British scientists believe 100-foot ‘rogue’ waves could be the reason why so many boats have been sunk in the mysterious Bermuda Triangle.
The infamous body of water in the western part of the North Atlantic ocean stretches 700,000km between Florida, Bermuda and Puerto-Rico. Also known as the Devil’s Triangle, the area features multiple shipping lanes and has claimed over 1,000 lives in the last 100 years.
Rogue waves – which only last for a few minutes – were first observed by satellites in 1997 off the coast of South Africa.
The research team built a model of the USS Cyclops, a huge vessel which went missing in the triangle in 1918 claiming 300 lives. And because of its sheer size and flat base, it does not take long before the model is overcome with water during the simulation.

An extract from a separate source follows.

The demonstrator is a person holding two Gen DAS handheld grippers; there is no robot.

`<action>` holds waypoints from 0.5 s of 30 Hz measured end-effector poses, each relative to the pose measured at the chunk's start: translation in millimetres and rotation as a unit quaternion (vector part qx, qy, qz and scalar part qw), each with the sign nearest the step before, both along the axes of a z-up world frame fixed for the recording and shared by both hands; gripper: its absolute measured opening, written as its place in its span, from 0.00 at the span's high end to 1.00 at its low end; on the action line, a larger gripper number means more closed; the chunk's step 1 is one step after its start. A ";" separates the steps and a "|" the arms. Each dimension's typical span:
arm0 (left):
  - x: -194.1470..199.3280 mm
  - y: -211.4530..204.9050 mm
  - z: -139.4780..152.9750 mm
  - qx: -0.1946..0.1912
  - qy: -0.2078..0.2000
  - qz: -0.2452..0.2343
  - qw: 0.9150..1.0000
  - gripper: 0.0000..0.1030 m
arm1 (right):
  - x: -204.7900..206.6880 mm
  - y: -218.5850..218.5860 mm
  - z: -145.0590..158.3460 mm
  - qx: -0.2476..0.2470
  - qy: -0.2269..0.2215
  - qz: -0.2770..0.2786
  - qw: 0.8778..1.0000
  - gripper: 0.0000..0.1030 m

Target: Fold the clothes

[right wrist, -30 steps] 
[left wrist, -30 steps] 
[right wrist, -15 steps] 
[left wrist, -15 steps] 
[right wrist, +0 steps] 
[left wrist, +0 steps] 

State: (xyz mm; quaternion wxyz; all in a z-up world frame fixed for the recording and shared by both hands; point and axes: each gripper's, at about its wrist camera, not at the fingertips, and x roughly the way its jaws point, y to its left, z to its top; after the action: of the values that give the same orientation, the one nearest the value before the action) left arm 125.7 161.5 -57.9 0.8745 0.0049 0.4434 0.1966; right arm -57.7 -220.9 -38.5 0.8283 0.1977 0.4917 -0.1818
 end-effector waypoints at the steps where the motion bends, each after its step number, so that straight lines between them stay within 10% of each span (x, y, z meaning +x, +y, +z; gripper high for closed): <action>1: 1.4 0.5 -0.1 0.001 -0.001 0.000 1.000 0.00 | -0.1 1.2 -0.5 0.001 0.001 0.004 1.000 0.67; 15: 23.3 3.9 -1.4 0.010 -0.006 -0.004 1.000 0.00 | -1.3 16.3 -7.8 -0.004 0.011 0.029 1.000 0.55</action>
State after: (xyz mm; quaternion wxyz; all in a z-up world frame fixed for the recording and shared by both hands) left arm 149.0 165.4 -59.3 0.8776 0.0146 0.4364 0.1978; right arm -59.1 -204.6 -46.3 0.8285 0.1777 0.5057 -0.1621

Dr Simon Boxall, an ocean and earth scientist, says that infamous area in the Atlantic can see three massive storms coming together from different directions – the perfect conditions for a rogue wave. Boxall believes such a surge in water could snap a boat, such as the Cyclops, in two.
“There are storms to the south and north, which come together,” said Boxall. “And if there are additional ones from Florida, it can be a potentially deadly formation of rogue waves. They are steep, they are high – we’ve measured waves in excess of 30 metres.”